Of the lines in the data below, write out exactly those from the one holding "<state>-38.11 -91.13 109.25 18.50" through the one holding "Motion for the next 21", both included.

########

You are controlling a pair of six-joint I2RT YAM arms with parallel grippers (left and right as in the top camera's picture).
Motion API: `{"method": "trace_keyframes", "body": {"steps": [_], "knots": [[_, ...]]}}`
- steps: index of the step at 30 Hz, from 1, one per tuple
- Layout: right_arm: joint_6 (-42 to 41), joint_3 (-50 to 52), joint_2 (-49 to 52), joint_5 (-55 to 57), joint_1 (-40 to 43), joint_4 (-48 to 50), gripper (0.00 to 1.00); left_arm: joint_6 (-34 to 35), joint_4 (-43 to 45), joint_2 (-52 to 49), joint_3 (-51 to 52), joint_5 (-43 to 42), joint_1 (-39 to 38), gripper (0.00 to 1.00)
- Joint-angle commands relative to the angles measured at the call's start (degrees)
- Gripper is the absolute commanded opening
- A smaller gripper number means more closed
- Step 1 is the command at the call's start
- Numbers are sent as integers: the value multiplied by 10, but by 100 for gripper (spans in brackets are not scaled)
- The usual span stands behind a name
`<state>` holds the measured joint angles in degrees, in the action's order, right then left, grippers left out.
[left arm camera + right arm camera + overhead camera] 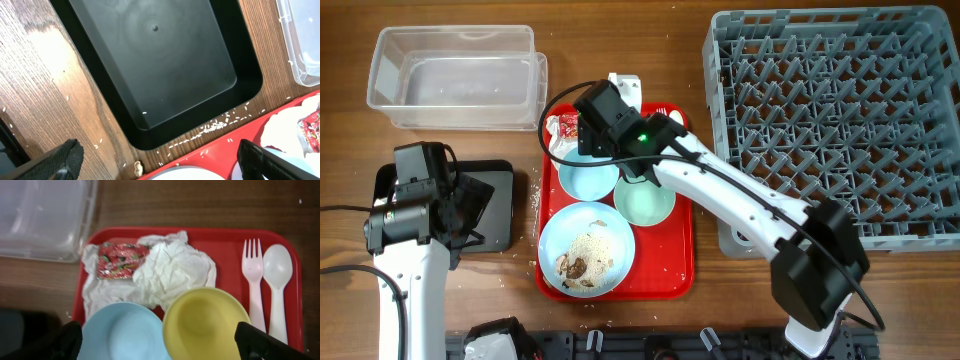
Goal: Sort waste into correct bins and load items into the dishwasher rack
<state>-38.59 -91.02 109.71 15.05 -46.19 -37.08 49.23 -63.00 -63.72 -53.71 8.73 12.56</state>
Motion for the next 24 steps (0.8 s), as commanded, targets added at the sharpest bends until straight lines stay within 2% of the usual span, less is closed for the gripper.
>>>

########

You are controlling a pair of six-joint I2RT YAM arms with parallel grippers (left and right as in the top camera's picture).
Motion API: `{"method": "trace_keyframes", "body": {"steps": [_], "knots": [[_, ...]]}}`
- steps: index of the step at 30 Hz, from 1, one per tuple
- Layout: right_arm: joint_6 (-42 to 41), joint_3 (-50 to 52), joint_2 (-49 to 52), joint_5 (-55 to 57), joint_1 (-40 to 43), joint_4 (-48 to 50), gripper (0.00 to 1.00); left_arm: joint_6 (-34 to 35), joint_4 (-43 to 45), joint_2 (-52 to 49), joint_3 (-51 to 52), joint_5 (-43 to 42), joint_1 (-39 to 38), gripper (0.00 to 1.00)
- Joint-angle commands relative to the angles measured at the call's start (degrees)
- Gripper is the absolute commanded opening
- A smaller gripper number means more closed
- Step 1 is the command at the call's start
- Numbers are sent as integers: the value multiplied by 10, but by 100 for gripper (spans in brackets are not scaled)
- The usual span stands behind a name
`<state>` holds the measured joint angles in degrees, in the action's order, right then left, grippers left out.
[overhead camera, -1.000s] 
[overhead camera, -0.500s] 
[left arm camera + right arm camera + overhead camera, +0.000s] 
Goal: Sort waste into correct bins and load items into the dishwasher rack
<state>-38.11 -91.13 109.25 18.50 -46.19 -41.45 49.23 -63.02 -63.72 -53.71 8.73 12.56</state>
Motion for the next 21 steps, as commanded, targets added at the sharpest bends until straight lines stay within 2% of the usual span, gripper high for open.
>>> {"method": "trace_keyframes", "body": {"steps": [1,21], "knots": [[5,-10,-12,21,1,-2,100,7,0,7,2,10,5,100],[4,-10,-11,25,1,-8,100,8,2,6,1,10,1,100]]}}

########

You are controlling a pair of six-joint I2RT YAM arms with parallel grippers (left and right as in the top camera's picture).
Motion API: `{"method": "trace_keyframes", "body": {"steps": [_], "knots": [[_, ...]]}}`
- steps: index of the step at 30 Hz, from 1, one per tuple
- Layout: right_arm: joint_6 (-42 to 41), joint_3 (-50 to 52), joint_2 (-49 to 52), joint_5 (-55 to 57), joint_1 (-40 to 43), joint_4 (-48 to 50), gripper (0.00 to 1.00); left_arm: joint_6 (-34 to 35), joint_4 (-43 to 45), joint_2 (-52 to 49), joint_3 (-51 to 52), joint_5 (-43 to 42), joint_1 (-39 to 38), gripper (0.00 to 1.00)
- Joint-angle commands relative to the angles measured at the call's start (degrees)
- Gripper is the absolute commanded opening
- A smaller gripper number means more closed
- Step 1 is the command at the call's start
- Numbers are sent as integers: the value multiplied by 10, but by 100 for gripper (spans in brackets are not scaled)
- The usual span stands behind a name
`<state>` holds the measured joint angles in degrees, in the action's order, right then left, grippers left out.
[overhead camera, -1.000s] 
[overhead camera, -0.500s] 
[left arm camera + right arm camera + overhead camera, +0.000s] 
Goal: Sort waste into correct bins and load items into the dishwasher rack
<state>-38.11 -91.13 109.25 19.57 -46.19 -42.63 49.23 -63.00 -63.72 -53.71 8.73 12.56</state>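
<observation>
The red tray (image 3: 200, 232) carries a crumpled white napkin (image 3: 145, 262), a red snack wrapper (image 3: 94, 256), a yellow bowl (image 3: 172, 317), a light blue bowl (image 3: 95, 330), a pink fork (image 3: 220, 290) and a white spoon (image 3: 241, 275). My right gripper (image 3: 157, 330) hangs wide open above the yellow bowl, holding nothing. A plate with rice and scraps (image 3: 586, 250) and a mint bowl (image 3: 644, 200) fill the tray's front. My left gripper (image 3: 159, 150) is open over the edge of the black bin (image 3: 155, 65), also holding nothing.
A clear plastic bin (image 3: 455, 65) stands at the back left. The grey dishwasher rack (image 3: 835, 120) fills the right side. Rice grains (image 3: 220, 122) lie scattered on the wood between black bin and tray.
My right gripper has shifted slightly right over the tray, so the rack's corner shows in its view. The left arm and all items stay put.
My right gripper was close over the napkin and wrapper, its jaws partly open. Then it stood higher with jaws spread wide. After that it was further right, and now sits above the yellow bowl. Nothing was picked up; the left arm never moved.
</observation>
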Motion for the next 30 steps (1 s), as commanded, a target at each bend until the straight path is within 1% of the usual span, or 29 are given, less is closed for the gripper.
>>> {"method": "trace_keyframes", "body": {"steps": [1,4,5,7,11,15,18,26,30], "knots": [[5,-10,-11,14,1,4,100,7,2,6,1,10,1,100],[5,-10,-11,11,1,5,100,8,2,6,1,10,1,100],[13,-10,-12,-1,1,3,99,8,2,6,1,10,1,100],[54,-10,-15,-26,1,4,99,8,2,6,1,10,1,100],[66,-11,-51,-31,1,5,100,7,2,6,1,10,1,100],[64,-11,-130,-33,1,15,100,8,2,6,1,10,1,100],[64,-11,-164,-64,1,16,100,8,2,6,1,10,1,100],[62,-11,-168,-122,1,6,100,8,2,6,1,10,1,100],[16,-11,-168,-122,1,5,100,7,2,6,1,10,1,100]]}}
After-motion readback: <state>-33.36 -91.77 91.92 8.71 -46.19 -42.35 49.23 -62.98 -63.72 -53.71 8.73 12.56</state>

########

# RESULT OF THIS EXERCISE
<state>-38.11 -91.13 109.25 18.50 -46.19 -41.45 49.23 -63.02 -63.72 -53.71 8.73 12.56</state>
Motion for the next 21 steps, as commanded, targets added at the sharpest bends until straight lines stay within 2% of the usual span, gripper high for open.

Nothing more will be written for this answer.